** To do **
Where a line below includes the word "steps", copy that line.

** Recorded information **
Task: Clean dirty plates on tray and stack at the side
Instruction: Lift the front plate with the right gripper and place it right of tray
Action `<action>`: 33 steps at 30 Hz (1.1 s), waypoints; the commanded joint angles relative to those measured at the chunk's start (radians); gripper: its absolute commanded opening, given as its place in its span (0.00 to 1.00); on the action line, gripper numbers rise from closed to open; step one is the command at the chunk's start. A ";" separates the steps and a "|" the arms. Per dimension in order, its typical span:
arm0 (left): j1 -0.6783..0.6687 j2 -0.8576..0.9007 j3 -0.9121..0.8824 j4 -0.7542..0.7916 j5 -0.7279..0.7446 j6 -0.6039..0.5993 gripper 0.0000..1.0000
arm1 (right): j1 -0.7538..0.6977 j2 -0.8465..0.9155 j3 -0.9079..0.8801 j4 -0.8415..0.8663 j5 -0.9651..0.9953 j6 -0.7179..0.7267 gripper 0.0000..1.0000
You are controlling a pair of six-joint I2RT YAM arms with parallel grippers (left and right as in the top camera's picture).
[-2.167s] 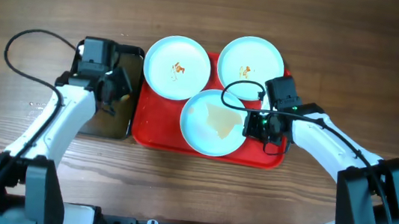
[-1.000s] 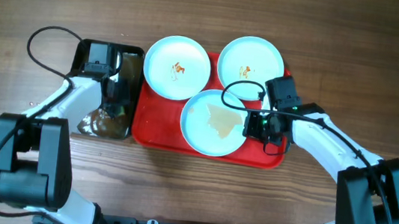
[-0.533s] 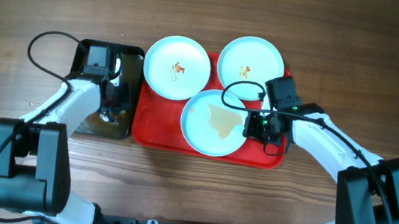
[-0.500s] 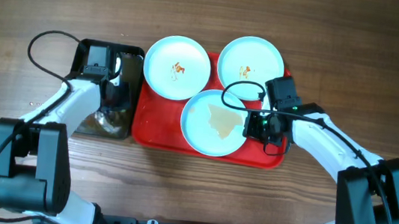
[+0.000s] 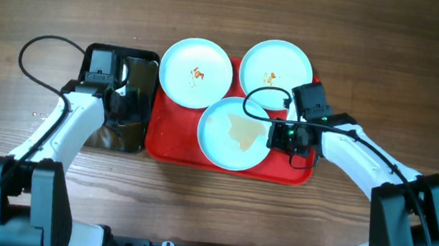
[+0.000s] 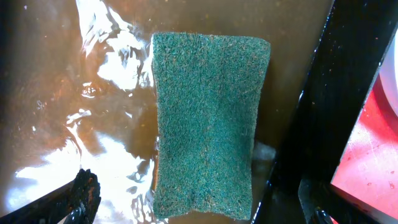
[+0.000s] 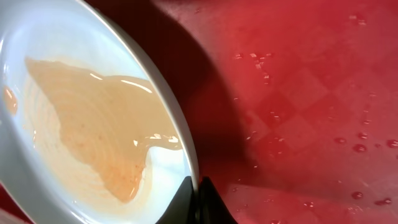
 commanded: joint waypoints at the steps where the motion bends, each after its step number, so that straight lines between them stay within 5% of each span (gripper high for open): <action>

** The answer **
Action `<action>`: 33 steps at 30 Hz (1.1 s), waypoints; the commanded joint angles relative to those measured at the chunk's start (radians); gripper: its absolute commanded opening, given as its place in its span (0.00 to 1.00); on the action line, gripper numbers rise from closed to open; step one is the command at the chunk's start. A ";" separates the steps and a "|" the arms. Per dimension in order, its typical span:
 commanded: joint waypoints at the steps where the motion bends, each after its step number, so that straight lines between them stay within 5% of each span (gripper high for open): <action>

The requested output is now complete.